PPI, H2-receptor antagonists and IRON DEFFICIENCY

Lately, more and more publications raise the concern about PPI use and iron levels in the blood. A new study (Journal of Internal Medicine, 2018) from UK on more than 26,500 participants showed that there is a risk of more than 3.6 times to develop iron deficiency anemia in patients on chronic PPI therapy (>12 months) in comparison with non-PPI users and there is more than 1.5 time risk of iron deficiency anemia in intermittent (on-off) PPI users in comparison with non-users. Another study made on more than 450,000 (77 thousand newly diagnosed patients with iron deficiency vs 389,000 controls) participants covering a 15 year span (1999-2013) from USA, published in 2017 in the journal – GASTROENTEROLOGY, showed similar results: patients on PPI chronic therapy (more than 24 months) exhibited the 2.5-time higher risk of iron deficiency in comparison with non-users. PPI is not the only class of acid-lowering medications influencing the iron status in the body. The use of H2-antagonists (famotidine, ranetidine) was also shown as a risk factor for developing of Iron deficiency. The use of more than 2 years of H2-receptor antagonists is associated with the risk of more than 50% to develop iron deficiency in comparison to the non-users.
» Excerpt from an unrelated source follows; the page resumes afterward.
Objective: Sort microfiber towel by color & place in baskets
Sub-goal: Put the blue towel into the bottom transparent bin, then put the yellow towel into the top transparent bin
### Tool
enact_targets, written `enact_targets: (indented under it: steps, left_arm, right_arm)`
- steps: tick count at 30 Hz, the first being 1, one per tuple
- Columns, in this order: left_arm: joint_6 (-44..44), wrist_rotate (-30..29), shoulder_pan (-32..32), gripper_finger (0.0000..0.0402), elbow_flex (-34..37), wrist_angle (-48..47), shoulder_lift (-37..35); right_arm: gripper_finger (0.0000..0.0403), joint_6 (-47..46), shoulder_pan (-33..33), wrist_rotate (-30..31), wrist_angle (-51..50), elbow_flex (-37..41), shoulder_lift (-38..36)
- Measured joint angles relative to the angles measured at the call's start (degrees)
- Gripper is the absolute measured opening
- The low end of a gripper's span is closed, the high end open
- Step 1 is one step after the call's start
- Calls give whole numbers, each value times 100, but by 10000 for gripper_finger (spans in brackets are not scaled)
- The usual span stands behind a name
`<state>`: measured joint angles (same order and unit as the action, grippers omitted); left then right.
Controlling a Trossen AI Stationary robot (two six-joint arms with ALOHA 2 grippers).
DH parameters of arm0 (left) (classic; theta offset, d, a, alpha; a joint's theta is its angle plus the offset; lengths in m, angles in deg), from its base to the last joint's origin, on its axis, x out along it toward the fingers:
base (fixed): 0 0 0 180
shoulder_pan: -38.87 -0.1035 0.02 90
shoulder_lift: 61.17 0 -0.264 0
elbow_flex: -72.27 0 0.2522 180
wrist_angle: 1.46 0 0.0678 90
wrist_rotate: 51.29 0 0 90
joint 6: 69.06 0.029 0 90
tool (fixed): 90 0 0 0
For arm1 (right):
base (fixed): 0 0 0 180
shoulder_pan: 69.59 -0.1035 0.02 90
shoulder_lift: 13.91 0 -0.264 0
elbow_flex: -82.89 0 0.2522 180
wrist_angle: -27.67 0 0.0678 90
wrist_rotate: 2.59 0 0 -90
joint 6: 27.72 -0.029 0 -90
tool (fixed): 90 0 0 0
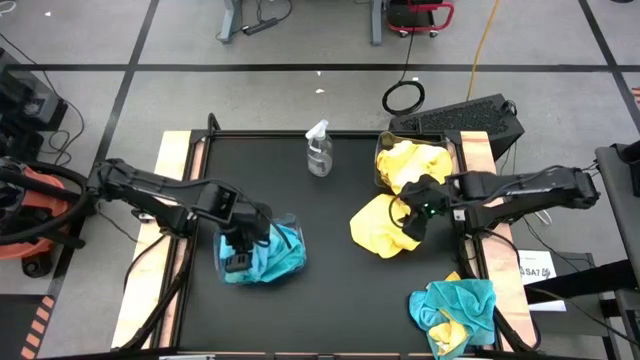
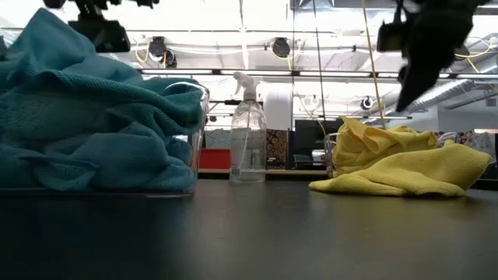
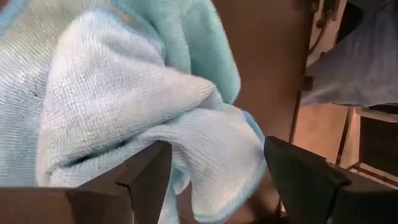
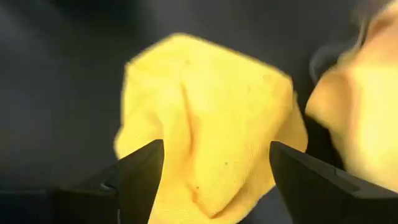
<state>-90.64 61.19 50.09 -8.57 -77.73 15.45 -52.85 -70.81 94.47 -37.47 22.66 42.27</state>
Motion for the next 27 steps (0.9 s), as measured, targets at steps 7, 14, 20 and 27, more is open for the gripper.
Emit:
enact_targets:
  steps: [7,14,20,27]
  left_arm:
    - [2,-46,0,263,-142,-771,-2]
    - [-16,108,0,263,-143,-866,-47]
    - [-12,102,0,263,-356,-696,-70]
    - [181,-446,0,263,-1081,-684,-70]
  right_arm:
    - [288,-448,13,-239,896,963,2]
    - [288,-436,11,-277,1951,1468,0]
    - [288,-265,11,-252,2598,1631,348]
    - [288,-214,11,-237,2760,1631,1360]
Apart with time-dependent risk of developing iron deficiency, a dose dependency also exist. The larger the daily dose of PPI taken (the base dose was Omeprazole 20mg once daily) –the higher the risk of developing IRON deficiency anemia. The exact mechanism behind the influence of PPI on absorption rate of iron in GI tract is not yet fully elucidated. However, by increasing the pH levels in PPI-treated patients, there is the decrease in the reduction of iron into it’s most bioavailable form –ferrous iron (Fe2+), and subsequently reduction in absorption efficiency and rate. Special populations who should be closely monitored in terms of their iron levels while on PPI, are elderly people and women of child-bearing age, who might plan their pregnancy, a period inlife when sufficient level of iron is of very high importance. Since there are medical conditions requiring long-term PPI use, there is a need for solutions preventing and minimizing the risks of Iron deficiency anemia.